A grant of planning consent may be challenged only by way of judicial review. The courts will not readily  interfere in the decision if it is within the broad bounds of reasonableness. In principle, a  judicial review may be granted if

  • account has been taken of an immaterial matter
  • there is a procedural failure
  • there is a failure to give proper reasons
  • there is a failure to apply the requisite principles of the development plan and policies the requisite priority

Courts are, however, reluctant to second-guess the decisions of planners and judicial review quashing a consent will be granted only in exceptional circumstances where there has been a clear failure to  adjudicate within the parameters of the legislation.

Nationally Significant Infrastructure Projects

The Planning Act 2008 created a planning regime for nationally significant infrastructure projects. Effectively they are the subject of a fast tracked procedure different from the standard planning procedure.

Developments capable of being NSIPs are defined. They are broadly energy ,water, transport and waste projects.The Growth and Infrastructure act 2013 expanded the procedure to cover business and commercial projects. Under the 2016 Act a Development Consent Order may allow housing to be built alongside a NSIP if it is functionally or geographically linked to the project.

Thresholds are defined. The Secretary of State can direct that an application for standard consent development in one of the categories should be treated as being of national significance and be therefore subject to the NSIP procedure.

The regime unifies consent under various legislation including ancient monument and listed building consent, as well as standard planning consent. A development consent may authorise the compulsory acquisition of property, the  diversion of highways and the appropriation of greenbelt land.

NSIP Procedure

The procedure involves a

  • pre-application stage
  • acceptance stage
  • pre-examination stage
  • examination stage
  • decision stage
  • post decision stage.

The strategic environment impact assessment is undertaken at the pre-application stage. This requires widespread consultation. There is a statement of community consultation setting out the intended consultation which itself must be agreed with the local authorities.

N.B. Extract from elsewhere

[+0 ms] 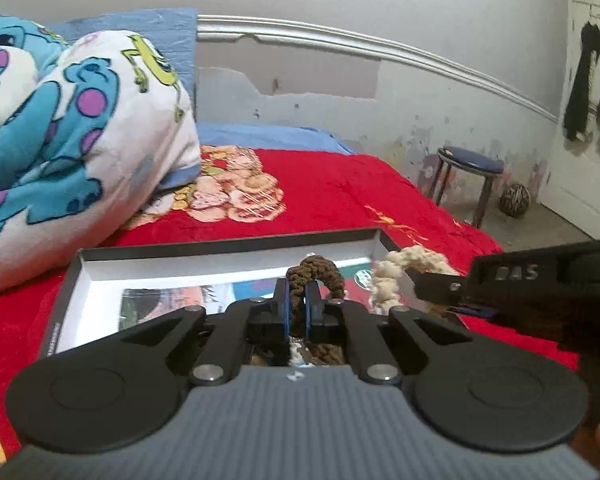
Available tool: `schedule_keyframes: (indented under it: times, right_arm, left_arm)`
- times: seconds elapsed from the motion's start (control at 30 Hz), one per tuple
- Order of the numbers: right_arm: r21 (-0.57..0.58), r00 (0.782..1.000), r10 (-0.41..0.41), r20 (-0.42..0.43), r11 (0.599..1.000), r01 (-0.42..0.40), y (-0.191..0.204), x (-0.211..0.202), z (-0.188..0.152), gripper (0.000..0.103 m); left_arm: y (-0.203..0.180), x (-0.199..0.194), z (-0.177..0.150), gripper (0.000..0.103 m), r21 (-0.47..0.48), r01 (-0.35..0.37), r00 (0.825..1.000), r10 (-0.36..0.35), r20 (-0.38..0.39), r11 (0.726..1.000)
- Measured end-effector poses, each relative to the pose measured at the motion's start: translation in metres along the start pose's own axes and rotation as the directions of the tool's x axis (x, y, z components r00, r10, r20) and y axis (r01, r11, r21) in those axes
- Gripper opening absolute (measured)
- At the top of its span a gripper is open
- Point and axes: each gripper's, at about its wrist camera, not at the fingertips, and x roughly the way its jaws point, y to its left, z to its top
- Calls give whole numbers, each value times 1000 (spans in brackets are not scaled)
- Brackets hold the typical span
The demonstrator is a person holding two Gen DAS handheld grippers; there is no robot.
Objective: Organize objects
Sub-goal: 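Carry the brown cord with the left gripper while the right gripper carries the cream scrunchie over the box, then open the left gripper over the box while the right gripper opens to drop the cream scrunchie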
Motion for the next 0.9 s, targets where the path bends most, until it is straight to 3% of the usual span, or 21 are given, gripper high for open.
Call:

The application is submitted to the Secretary of State who has 28 days to decide whether or not to accept it. Local authorities are invited to submit local impact reports in respect of its impact on their area. The Secretary of State decides whether to appoint a person or panel to undertake the examination stage.The Infrastructure Act 2015 provides for the examining authority to be appointed earlier and for simplification of the process for making material changes.

The examining authority has powers to decide how it handles the application. There is statutory guidance provided by the Secretary of State . There is a preliminary meeting to decide how the application should be dealt with. The applicant and interested parties such as the relevant authorities and statutory entities may participate.

The general form of examination is written in nature. The examining authority must arrange an oral hearing if it considers necessary for the proper examination of issues and proper participation fair procedures for parties having an interest.The examining authority must complete the examination within six months of the initial hearing.

NSIP Decision

The Secretary of State determines the matter having regard to national policy statements, the local impact report and a range of relevant matters.The Secretary of State may issue a national policy statement in relation to specific types of development the House of Commons is to approve national policy statements as well as amendments

The provisions for legal challenges to the development consent are limited.judicial review must be brought within six weeks. Permission may be granted for associated development.

The developer may enter planning obligations with local authorities. The consent requires that works be commenced within five years

There are enforcement provisions with substantial criminal sanctions where a development is not undertaken in accordance with the development consent order. They are enforced by the local planning authority. It may enforced by injunction.